Segment Start: DATASET RECORDS

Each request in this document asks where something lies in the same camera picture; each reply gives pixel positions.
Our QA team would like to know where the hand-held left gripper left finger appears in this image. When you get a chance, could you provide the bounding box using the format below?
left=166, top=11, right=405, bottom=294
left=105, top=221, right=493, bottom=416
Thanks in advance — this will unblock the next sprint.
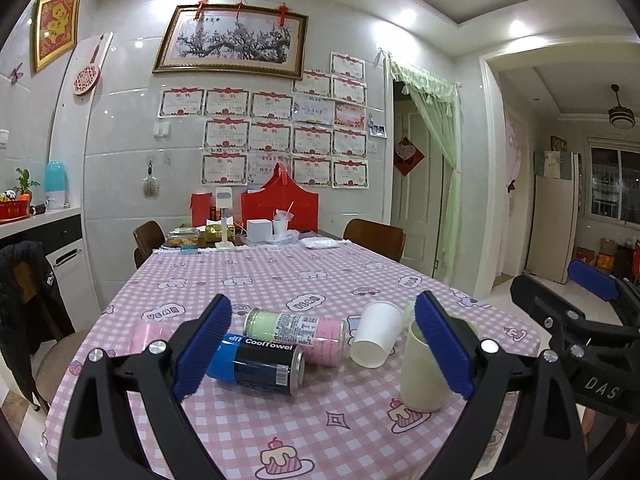
left=60, top=293, right=234, bottom=480

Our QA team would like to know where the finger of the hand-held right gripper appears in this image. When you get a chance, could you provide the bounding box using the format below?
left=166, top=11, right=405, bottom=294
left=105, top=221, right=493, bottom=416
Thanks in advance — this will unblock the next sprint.
left=510, top=272, right=632, bottom=356
left=567, top=259, right=640, bottom=317

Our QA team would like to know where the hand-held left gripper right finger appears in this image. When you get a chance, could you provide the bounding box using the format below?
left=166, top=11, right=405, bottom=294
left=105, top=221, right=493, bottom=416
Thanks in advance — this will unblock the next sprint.
left=413, top=290, right=587, bottom=480

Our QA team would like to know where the pale green plastic cup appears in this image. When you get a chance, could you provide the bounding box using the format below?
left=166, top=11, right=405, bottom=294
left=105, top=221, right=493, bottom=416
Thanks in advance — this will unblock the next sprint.
left=401, top=313, right=480, bottom=413

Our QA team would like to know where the pink plastic cup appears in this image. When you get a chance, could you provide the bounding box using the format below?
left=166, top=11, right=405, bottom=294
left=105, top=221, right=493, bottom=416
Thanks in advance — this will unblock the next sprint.
left=130, top=321, right=175, bottom=356

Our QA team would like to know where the white paper cup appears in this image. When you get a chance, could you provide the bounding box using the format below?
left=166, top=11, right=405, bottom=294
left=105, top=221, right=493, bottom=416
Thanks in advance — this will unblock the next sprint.
left=349, top=301, right=405, bottom=369

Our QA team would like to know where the white cup with straws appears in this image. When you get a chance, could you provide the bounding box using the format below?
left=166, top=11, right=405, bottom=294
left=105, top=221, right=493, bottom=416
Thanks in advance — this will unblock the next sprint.
left=272, top=202, right=296, bottom=238

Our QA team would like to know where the blue and black can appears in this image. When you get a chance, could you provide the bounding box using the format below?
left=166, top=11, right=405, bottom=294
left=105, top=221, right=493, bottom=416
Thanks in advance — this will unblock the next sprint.
left=205, top=333, right=306, bottom=396

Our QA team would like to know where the white refrigerator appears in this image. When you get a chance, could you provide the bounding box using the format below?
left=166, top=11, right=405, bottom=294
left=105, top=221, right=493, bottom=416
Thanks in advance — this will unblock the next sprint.
left=525, top=150, right=584, bottom=285

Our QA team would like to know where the pink and green towel canister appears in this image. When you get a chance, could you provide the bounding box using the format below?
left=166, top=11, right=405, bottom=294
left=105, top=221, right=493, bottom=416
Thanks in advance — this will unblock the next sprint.
left=243, top=307, right=347, bottom=366

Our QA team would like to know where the barred window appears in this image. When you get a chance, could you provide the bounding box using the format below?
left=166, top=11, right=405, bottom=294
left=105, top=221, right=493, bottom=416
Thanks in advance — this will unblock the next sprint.
left=586, top=137, right=640, bottom=226

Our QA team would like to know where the clear box of cookies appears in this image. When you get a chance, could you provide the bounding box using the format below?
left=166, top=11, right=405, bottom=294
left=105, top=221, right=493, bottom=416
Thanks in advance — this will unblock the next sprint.
left=166, top=228, right=202, bottom=252

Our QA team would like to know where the brown wooden chair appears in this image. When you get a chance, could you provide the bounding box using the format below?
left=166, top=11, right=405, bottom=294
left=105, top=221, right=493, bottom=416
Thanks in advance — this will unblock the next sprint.
left=343, top=218, right=407, bottom=264
left=133, top=220, right=167, bottom=270

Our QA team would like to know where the pink checkered tablecloth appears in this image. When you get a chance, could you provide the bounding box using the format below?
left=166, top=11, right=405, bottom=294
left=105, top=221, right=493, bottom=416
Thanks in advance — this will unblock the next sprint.
left=42, top=237, right=532, bottom=480

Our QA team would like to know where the white square box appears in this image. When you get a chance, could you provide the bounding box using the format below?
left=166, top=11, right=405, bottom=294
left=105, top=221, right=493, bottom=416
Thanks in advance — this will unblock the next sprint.
left=247, top=219, right=274, bottom=246

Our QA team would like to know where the white desk stand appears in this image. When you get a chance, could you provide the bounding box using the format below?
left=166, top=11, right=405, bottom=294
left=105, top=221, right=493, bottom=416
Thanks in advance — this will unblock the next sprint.
left=214, top=186, right=237, bottom=251

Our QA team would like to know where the small red box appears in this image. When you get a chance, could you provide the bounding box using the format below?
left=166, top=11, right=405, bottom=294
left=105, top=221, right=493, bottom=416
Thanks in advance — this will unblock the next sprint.
left=189, top=193, right=213, bottom=227

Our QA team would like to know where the pink sheer curtain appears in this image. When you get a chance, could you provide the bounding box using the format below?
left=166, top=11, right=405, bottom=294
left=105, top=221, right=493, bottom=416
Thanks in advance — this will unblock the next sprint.
left=503, top=108, right=531, bottom=221

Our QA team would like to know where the round wooden chair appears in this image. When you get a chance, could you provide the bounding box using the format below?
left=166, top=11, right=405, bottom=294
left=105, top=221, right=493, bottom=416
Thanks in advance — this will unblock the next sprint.
left=10, top=260, right=93, bottom=413

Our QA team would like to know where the white door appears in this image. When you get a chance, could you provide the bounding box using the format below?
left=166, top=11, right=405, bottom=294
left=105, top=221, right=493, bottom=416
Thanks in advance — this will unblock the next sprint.
left=392, top=109, right=447, bottom=273

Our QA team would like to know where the large red gift bag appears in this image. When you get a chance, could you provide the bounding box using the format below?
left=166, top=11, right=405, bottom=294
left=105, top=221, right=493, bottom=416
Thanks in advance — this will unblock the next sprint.
left=241, top=162, right=320, bottom=233

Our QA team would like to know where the ceiling fan lamp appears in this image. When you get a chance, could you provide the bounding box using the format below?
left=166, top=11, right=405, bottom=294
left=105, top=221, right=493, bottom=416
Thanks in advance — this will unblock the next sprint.
left=608, top=84, right=637, bottom=130

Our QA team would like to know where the hanging brush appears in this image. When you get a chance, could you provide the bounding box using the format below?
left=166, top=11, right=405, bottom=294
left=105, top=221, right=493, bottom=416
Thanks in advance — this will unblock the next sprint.
left=142, top=160, right=160, bottom=198

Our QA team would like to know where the black and white cabinet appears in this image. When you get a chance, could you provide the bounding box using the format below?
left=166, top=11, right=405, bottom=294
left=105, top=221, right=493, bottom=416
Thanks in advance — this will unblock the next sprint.
left=0, top=206, right=100, bottom=333

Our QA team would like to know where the black jacket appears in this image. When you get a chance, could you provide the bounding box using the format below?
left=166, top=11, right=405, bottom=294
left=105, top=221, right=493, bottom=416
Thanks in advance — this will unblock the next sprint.
left=0, top=240, right=76, bottom=401

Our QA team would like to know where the green lace curtain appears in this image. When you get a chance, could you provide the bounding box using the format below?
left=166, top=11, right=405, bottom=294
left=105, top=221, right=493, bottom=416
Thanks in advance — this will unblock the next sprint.
left=389, top=59, right=463, bottom=281

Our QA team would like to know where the red diamond door decoration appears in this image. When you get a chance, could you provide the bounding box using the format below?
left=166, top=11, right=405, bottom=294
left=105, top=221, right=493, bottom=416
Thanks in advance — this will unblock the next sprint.
left=393, top=134, right=425, bottom=177

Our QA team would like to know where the light blue kettle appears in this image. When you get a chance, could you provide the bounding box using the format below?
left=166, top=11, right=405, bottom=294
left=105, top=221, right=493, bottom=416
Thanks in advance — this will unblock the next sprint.
left=44, top=161, right=70, bottom=211

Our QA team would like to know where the red tray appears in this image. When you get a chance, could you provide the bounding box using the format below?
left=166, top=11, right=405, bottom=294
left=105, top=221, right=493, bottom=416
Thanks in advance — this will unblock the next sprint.
left=0, top=200, right=31, bottom=222

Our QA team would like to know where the small potted plant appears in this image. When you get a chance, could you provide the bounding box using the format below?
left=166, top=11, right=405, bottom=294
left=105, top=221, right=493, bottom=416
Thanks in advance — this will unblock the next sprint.
left=14, top=168, right=41, bottom=202

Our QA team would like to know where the white leaning board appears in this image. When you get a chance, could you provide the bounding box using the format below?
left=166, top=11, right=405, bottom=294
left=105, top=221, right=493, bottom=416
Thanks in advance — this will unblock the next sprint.
left=48, top=31, right=114, bottom=211

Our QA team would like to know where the pink round hanging ornament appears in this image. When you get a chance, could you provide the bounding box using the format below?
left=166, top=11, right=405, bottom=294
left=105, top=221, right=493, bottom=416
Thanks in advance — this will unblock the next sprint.
left=73, top=44, right=103, bottom=97

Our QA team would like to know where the framed blossom tree painting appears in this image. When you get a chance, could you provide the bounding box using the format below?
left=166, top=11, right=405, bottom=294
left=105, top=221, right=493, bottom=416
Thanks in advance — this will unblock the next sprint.
left=152, top=4, right=309, bottom=80

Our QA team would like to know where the gold framed red picture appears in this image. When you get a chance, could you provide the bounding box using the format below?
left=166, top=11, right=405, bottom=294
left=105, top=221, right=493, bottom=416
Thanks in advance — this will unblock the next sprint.
left=33, top=0, right=83, bottom=73

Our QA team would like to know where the group of wall certificates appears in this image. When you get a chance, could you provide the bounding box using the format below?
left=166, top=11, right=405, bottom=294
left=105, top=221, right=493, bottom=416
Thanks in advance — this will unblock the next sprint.
left=158, top=51, right=371, bottom=190

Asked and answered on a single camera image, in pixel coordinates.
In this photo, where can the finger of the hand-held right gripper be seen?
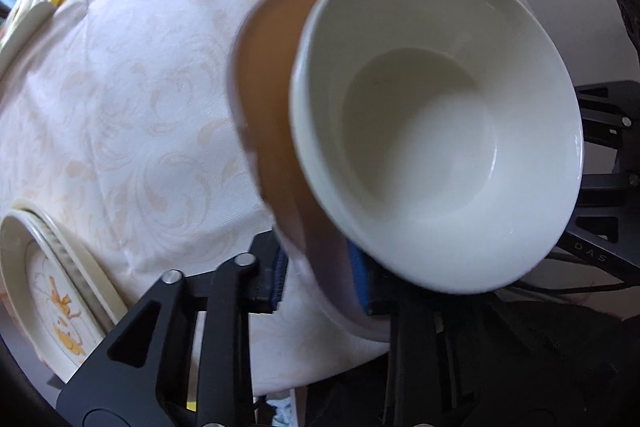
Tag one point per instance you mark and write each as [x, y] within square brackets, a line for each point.
[610, 112]
[610, 191]

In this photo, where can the white round plate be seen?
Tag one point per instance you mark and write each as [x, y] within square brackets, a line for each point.
[95, 264]

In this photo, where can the cream patterned tablecloth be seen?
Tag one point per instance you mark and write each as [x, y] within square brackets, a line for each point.
[150, 107]

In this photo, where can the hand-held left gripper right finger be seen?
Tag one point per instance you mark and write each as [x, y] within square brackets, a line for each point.
[365, 292]

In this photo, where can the cream bowl with cartoon print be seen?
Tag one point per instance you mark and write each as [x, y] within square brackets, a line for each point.
[425, 132]

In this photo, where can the cream plate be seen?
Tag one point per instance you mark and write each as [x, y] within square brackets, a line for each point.
[25, 29]

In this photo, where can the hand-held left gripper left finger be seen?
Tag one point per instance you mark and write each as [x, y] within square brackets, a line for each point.
[280, 279]

Segment End: DATASET RECORDS

ACTIVITY —
Report every line of the records that contains the word "picture".

WRITTEN RESPONSE —
Each request in this document asks where something lies in the same camera picture; each reply gives pixel positions.
Our QA team would like to know where the gold framed red picture appears in this image. When you get a chance, could you provide the bounding box using the format below?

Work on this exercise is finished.